Critiques

Capharnaüm

Nadine Labaki

par Robert Daudelin

Après avoir signé les vidéo clips de nombreuses chanteuses populaires libanaises, Nadine Labaki passe au long métrage en 2007 avec Caramel, film grand public qui ne se prive d’aucun des clichés du cinéma commercial libanais ; certains y voient pourtant un ton nouveau, voire une signature. Et maintenant on va où ?, sorti en 2011, participe de cette même approche, avec néanmoins un regard plus affiné et un usage très réussi des acteurs non professionnels.

Avec le troisième film la maîtrise de la cinéaste s’affirme, notamment dans la direction des acteurs, et surtout son rapport au pays devient beaucoup plus concret : abandonnant le folklore gentil, Capharnaüm parle d’un Beyrouth bien réel, avec ses quartiers populaires et ses inégalités sociales spectaculaires. Labaki n’a pas abandonné pour autant ses choix esthétiques, d’où les questions que soulèvent son film et ce, en dépit du succès mondial qu’il connaît.

Construit sur un scénario en béton qui s’étire et s’interdit tout recours à l’ellipse comme ponctuation, Capharnaüm ne laisse aucune place au spectateur qui, déjà conquis par le petit Zain (d’aucuns ont évoqué le Kid de Chaplin), n’a d’autre choix que d’accepter d’être l’otage d’une mise en scène qui lui dit quoi penser et comment sentir. La caméra à l’épaule, sautillante au besoin, dans les scènes d’intérieur, comme dans les scènes de rue, vient accréditer la vérité de ce qui nous est montré. La musique, tous genres confondus, omniprésente, se charge de nos émotions avec une autorité abusive – la longue séquence de la prison en étant l’exemple limite.

Les images de Capharnaüm sont pourtant bien là pour nous parler de ce Beyrouth des laissés pour compte, sans statut civil – personne ne connaît l’âge de Zain, le héros du film – marginaux anonymes qui se perçoivent eux-mêmes comme les « parasites » (ce sont les mots du père de Zain devant le tribunal) de cette société dont l’opulence et le goût de la fête sont célébrés dans toutes les publications touristiques. Ces images, peu communes dans le cinéma libanais, il faut en savoir gré à Nadine Labaki de nous y confronter, mais combien son message aurait été plus éloquent si l’écriture de son film avait su éviter les pièges du cinéma « prêt à porter » qui désamorce toute forme de dénonciation. Le discours de la cinéaste – explicite dans les sorties du père et de la mère devant le tribunal, et encore davantage dans le monologue en voix off de Zain, à la fin du film – devient presque démonstratif, et de ce fait perd toute efficacité, parce qu’il ne permet aucun choix au spectateur, aucun espace où se former un avis et prendre parti. Ce cinéma, dont on célèbre souvent l’efficacité et dans lequel on voit bien abusivement un art populaire, est un cinéma qui porte en son écriture même, non seulement ses limites, mais des pièges qui contredisent ses meilleures intentions.

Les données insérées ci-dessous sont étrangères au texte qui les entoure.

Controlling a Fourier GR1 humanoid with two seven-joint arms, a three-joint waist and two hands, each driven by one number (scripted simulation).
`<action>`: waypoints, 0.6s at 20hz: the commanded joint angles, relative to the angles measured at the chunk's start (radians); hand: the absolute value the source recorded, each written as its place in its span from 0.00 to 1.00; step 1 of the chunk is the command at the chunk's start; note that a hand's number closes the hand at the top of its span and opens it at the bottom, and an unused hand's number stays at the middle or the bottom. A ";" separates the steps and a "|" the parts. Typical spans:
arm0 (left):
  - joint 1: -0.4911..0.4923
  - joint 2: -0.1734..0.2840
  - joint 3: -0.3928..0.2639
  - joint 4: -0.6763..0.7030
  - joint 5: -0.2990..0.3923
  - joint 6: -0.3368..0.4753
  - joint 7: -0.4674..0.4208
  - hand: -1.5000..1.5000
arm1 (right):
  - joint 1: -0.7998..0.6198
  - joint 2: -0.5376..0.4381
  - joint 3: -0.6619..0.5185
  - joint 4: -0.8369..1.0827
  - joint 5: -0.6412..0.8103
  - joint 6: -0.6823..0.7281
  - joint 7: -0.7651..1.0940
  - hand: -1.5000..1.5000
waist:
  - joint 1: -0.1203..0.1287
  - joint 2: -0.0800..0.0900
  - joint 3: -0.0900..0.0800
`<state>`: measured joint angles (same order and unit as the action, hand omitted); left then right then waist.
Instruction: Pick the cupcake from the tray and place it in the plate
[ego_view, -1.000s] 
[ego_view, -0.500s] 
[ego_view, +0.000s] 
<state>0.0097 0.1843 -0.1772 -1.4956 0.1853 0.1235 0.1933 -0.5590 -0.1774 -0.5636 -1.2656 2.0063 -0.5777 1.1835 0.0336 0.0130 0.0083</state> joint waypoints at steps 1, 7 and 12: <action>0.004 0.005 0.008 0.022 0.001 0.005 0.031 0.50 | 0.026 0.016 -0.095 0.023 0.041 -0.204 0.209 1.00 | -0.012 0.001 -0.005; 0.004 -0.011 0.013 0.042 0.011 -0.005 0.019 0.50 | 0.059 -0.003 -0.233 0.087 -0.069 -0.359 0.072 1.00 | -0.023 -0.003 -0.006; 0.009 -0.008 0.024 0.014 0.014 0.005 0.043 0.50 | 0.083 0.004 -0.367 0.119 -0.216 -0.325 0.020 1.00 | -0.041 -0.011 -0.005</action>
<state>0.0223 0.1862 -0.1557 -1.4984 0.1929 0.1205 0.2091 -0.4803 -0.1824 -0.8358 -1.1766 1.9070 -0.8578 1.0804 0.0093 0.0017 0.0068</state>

Une fois admis la qualité de jeu du jeune acteur syrien, voire la « performance » du bébé éthiopien et, de façon plus générale, le travail très maîtrisé de Labaki avec ses comédiens, on ne peut qu’être exigeant vis-à-vis d’une telle entreprise, compte tenu de ses ambitions et du très large auditoire qu’elle a rencontré. Quiconque s’autorise une seconde projection de Capharnaüm devra se rendre à l’évidence : une fois passé le choc de la découverte du lumpen prolétariat beyrouthin et déjà familier avec les aventures de Zain, le film apparaît dans toutes ses limites, son écriture approximative ne devant sa survie qu’à la présence forte de ses jeunes interprètes.

Avec Capharnaüm, c’est toute la question du cinéma dit « populaire » qui est, une fois de plus, posée. Plusieurs cinéastes contemporains ont pourtant apporté des éléments de réponse précieux à cette question dont on ne dira jamais assez l’importance : c’est assurément le cas des frères Dardenne, Aki Kaurismaki, Robert Guédiguian et récemment de Kore-Eda dont le Une histoire de famille nous semble exemplaire d’une démarche où conscience sociale et liberté artistique se rencontrent harmonieusement.

Liban, États-Unis, France / 2018 / Ré. Nadine Labaki / Scé. Nadine Labaki, Jihad Hojeily, Michelle Keserwany / Ph. Christopher Aoun / Mont. Konstantin Bock / son Chadi Roukoz / Mus. Khaled Mouzanar / Int. Fadi Yousef, Zain al-Rafeea, Yordanos Snifera, Fadi Kamel Youssef, Kanfar al Haddad, Nadine Labaki / 123 minutes / Dist. Métropole Films.